===== SUPPLIED INFORMATION =====

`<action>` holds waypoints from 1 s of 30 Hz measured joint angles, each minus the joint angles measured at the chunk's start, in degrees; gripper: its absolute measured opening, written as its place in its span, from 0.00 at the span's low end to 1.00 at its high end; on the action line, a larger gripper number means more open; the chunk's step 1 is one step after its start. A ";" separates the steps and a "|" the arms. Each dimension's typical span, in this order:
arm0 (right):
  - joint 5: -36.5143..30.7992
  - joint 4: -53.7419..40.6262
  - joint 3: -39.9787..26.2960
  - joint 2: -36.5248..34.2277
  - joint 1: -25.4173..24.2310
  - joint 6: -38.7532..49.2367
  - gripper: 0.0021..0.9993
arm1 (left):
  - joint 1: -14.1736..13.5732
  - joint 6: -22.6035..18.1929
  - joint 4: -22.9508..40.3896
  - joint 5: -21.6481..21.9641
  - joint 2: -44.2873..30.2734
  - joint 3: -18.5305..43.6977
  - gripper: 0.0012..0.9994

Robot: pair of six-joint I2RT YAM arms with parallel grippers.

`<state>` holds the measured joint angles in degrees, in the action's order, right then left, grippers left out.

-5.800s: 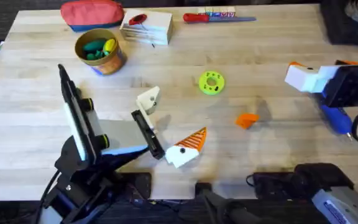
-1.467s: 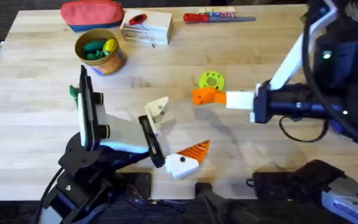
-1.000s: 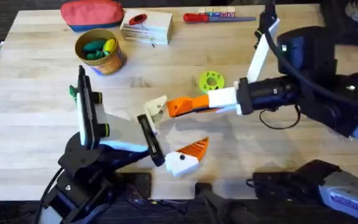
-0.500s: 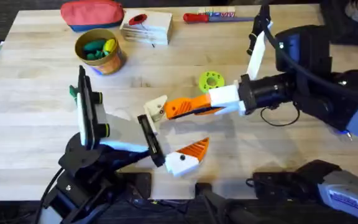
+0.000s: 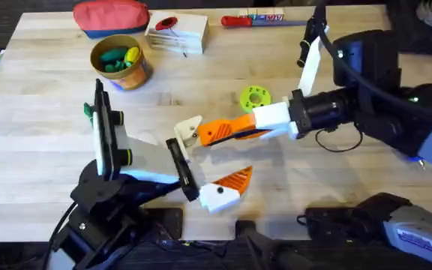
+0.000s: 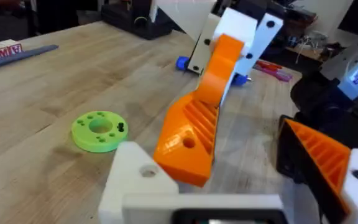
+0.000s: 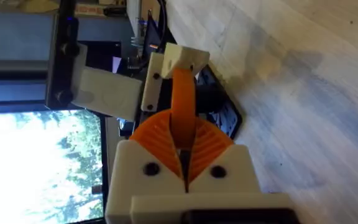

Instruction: Pick up the gripper from the table and insert it into the empty holder that is missing its gripper. Then pick up a screw, insert it into the mounting hole, and use the screwdriver to tighten it. Finally, clean up the table by picking up the vegetable and placing it into the bucket.

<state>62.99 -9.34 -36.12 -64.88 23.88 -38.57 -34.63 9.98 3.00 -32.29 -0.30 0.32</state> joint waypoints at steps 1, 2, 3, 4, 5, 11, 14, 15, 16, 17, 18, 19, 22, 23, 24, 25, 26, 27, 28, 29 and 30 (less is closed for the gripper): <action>0.02 0.02 0.00 -0.16 0.00 0.00 0.00 | 0.00 0.00 -0.01 0.06 -0.01 0.00 0.99; 0.04 0.04 0.00 -0.49 0.00 0.00 0.00 | 0.00 0.00 -0.01 0.12 0.01 0.00 0.99; 0.05 0.09 0.00 -0.96 0.00 -0.01 0.00 | 0.00 0.02 -0.02 0.16 -0.02 0.00 0.99; 0.02 0.13 0.00 -1.59 0.01 -0.02 0.00 | -0.02 0.01 0.00 -0.03 0.00 0.00 0.99; 0.13 0.21 0.00 -2.34 0.02 -0.04 0.00 | -0.02 0.19 0.02 -0.05 -0.02 0.00 0.99; 3.13 4.19 0.00 -6.41 -0.04 -1.09 0.00 | 0.07 1.21 0.05 1.04 -0.02 0.00 0.99; 4.38 7.12 0.00 -7.98 -0.07 -2.88 0.00 | 0.23 1.20 0.04 1.98 -0.02 0.00 0.99; 4.58 7.71 0.00 -8.34 -0.07 -3.55 0.00 | 0.28 1.18 0.03 2.15 -0.02 0.00 0.99; 4.81 8.18 0.00 -8.61 -0.07 -4.24 0.00 | 0.31 1.18 0.03 2.29 -0.02 0.00 0.99; 5.00 8.56 0.00 -8.88 -0.07 -4.94 0.00 | 0.32 1.18 0.03 2.38 -0.02 0.00 0.99; 5.27 8.92 0.00 -9.20 -0.07 -5.73 0.00 | 0.33 1.20 0.03 2.46 0.00 0.00 0.99; 5.49 9.12 0.00 -9.55 -0.07 -6.37 0.00 | 0.33 1.20 0.05 2.55 -0.02 0.00 0.99; 6.41 9.64 0.00 -11.17 -0.13 -8.28 0.00 | 0.33 1.27 0.07 2.70 -0.02 0.00 0.99; 6.83 9.82 0.00 -11.86 -0.15 -8.89 0.00 | 0.33 1.31 0.07 2.58 -0.02 0.00 0.99; 7.19 10.04 0.00 -12.52 -0.15 -9.35 0.00 | 0.31 1.41 0.07 2.31 -0.02 0.00 0.99; 7.49 10.38 -0.02 -13.20 -0.15 -9.77 0.00 | 0.31 1.49 0.07 1.94 -0.02 0.00 0.99; 7.89 10.97 -0.02 -13.90 -0.11 -10.26 0.00 | 0.24 1.51 0.07 1.52 -0.02 0.00 0.99; 8.15 11.64 -0.02 -14.38 -0.11 -10.80 0.00 | 0.14 1.58 0.07 1.29 -0.02 0.00 0.99; 8.43 12.67 -0.02 -14.84 -0.11 -11.40 0.00 | 0.04 1.64 0.07 1.09 -0.02 0.00 0.99; 8.46 13.73 -0.02 -15.09 -0.08 -12.01 0.00 | 0.04 1.66 0.05 0.89 -0.02 0.00 0.99; 8.45 14.91 -0.02 -15.31 -0.03 -12.65 0.00 | 0.04 1.63 0.05 0.72 -0.02 0.00 0.99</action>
<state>71.44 5.57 -36.14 -80.19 23.85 -51.22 -34.59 11.60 3.05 -31.57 -0.32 0.32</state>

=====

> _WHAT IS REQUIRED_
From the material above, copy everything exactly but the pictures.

> _OUTPUT OF THE TASK_
`<action>` holds waypoints from 1 s of 30 Hz measured joint angles, each minus the joint angles measured at the chunk's start, in degrees; gripper: its absolute measured opening, written as its place in its span, from 0.00 at the span's low end to 1.00 at its high end; on the action line, a larger gripper number means more open; the chunk's step 1 is one step after its start. A ";" separates the steps and a "|" the arms. Each dimension's typical span, in this order:
arm0 (right):
  - joint 5: -36.5143..30.7992
  - joint 4: -53.7419..40.6262
  - joint 3: -39.9787..26.2960
  - joint 2: -36.5248..34.2277
  - joint 1: -25.4173..24.2310
  - joint 6: -38.7532..49.2367
  - gripper: 0.0021..0.9993
arm1 (left):
  - joint 1: -14.1736..13.5732
  - joint 6: -22.6035..18.1929
  - joint 4: -22.9508..40.3896
  - joint 5: -21.6481..21.9641
  - joint 2: -44.2873..30.2734
  - joint 3: -18.5305..43.6977
  - gripper: 0.0012..0.9994

Robot: pair of six-joint I2RT YAM arms with parallel grippers.

`<state>` holds the measured joint angles in degrees, in the action's order, right then left, grippers left out.

-5.800s: 
-1.467s: 
-1.000s: 
-0.500s: 
+0.000s: 
+0.000s: 
+0.000s: 

Instruction: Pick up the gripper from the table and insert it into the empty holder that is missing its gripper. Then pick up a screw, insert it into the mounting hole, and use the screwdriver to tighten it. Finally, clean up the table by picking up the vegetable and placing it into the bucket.

<state>62.99 -9.34 -36.12 -64.88 23.88 -38.57 -34.63 9.98 3.00 -32.29 -0.30 0.32</state> joint waypoints at steps 1, 2, 3, 4, 5, 11, 14, 15, 16, 17, 18, 19, 22, 23, 24, 25, 26, 27, 28, 29 and 30 (less is closed for the gripper): <action>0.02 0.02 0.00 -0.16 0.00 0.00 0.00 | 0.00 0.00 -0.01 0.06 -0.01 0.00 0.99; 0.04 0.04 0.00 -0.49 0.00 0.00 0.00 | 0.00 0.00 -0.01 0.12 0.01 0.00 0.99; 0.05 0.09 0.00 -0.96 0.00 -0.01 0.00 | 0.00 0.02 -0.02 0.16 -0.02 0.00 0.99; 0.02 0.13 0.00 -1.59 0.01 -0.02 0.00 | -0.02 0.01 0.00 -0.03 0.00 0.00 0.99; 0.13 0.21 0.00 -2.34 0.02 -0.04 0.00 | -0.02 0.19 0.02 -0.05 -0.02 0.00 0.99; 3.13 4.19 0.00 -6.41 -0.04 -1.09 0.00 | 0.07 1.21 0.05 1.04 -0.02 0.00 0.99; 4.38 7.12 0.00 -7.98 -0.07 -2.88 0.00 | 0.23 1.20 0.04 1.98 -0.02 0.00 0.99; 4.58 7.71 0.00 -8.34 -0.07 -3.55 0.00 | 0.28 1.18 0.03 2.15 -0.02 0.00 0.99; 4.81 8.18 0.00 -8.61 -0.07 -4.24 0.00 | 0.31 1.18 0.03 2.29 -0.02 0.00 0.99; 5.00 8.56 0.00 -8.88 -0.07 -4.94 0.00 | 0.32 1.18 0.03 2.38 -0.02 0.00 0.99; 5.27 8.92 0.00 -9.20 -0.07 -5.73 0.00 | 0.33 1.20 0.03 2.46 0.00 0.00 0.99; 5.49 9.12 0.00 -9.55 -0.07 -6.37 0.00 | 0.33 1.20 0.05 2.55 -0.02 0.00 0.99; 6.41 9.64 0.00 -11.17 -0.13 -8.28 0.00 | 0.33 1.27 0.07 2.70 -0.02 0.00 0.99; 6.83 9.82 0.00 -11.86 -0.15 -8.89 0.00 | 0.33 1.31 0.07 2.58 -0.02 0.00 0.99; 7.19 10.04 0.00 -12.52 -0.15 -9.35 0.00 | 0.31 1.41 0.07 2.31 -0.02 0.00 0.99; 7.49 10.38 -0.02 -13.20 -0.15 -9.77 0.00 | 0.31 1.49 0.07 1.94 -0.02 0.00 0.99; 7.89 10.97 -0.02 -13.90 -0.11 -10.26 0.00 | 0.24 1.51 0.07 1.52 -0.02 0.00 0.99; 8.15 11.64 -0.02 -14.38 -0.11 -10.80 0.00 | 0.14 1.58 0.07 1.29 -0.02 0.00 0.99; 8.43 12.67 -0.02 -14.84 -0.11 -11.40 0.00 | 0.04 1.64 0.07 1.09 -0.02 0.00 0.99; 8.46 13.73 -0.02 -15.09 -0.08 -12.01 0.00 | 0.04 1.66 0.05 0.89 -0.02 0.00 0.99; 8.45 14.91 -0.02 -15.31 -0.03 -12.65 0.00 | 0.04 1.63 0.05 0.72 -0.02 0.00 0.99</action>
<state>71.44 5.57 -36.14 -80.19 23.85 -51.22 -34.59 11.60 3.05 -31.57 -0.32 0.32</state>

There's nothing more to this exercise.